Large crowd gathers in Northwest Arkansas for Soup Sunday

by The City Wire staff ([email protected]) 227 views 

Dozens of kind, energetic families gathered together Sunday afternoon in the Northwest Arkansas Convention Center to help improve the quality of life for many Arkansan children, where they listened to live music and tasted a variety of local soups along the way.

The 12th Annual Northwest Arkansas Soup Sunday brought roughly 600 people, 25 local restaurants and good will under the same roof to benefit the operations of the Arkansas Advocates for Children and Families.

Participants brought empty muffin tins to serve as sustainable food trays to hold sample-sized cups of soup from the many restaurant booths that lined the entirety of the convention center. The wide variety of recipes made it hard to leave hungry, especially after a trip or two to the bread table and an ice cream sundae to top it off.

“We had 600 people attend last year,” said Laura Kellams, director of the Northwest Arkansas Advocates for Children and Families. “We expect that many (to return) this year. We will raise over $50,000.”

Restaurants that served food at the event included old favorites like BHK Cafe, Bordinos and Ozark Natural Foods, as well as some new faces, like Fresco Cafe & Pub, Vetro 1925 and Sipamouane Twin Kitchen.

“We’re here because we try to reach out to the community,” said Kevin Baker, who represented Greenhouse Grill at Soup Sunday. “The owners of Greenhouse love to do anything we can to (connect) and be involved.”

Each guest in attendance was entered in a drawing for gifts of a Soup Sunday cookbook and five tickets to Bags for Books, a luncheon event taking place in March which raises funds to send children a book per month until the age of five.

Tickets to the event were $20 in advance, $25 at the door and $5 for children under the age of 12. While this was the 12th annual event in the region, it is the year of the 32nd Soup Sunday hosted for the Arkansas Advocates for Children and Families.
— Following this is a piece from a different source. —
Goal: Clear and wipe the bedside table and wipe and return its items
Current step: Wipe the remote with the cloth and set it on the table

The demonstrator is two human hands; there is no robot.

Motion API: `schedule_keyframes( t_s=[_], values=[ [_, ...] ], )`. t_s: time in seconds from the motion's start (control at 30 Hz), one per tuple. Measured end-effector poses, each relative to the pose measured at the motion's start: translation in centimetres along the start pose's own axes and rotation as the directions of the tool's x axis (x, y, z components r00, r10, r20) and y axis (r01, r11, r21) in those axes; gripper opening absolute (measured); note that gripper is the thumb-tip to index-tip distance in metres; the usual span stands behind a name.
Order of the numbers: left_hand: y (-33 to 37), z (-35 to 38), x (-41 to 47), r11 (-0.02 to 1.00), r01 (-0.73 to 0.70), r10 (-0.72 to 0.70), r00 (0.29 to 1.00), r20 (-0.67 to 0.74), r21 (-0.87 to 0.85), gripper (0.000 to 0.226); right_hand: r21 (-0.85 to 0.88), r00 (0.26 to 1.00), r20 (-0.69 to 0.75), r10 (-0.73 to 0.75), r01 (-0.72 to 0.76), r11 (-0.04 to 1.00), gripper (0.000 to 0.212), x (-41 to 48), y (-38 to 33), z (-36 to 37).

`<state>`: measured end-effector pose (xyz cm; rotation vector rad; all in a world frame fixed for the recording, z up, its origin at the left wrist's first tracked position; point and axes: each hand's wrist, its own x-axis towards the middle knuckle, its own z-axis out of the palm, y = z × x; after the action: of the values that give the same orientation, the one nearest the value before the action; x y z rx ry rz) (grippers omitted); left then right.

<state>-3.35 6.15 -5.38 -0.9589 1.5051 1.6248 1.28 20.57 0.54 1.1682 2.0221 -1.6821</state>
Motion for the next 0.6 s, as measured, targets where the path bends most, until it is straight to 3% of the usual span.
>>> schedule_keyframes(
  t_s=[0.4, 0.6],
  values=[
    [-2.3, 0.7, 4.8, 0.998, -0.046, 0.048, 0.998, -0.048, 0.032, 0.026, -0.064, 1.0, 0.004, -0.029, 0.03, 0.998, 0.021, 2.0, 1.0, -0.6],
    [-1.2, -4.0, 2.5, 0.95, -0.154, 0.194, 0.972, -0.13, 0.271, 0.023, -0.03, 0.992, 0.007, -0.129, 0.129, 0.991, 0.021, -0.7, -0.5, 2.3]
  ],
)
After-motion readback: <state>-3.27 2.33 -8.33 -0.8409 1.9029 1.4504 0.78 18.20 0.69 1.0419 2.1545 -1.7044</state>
To honor that, staff and board members of the organization were hoping to additionally raise 100 donations of $32 each during the event.

This year, Arkansas Children’s Hospital, Dave and Pam Parks, Joel and Lynn Carver and Hershey and Denise Garner were the event’s major sponsors.

“The donation goes to help. … lots of kids in need, which we couldn’t do without you,” Kellams said.

Arkansas Advocates for Children and Families is a non-profit organization that works toward policy solutions for the health, welfare, education and opportunities of children and their families. Its staff is comprised of 13 members who bring various strengths of health, policy and communication knowledge that they use to benefit Arkansan residents. The main office is in Little Rock, but a Northwest Arkansas office opened in 2008.

The organization is working on legislation to improve access to afterschool programs; provide more local opportunities for juvenile offenders; extend health care access for families and ensure that kids can functionally read by the third grade, according to a Soup Sunday brochure.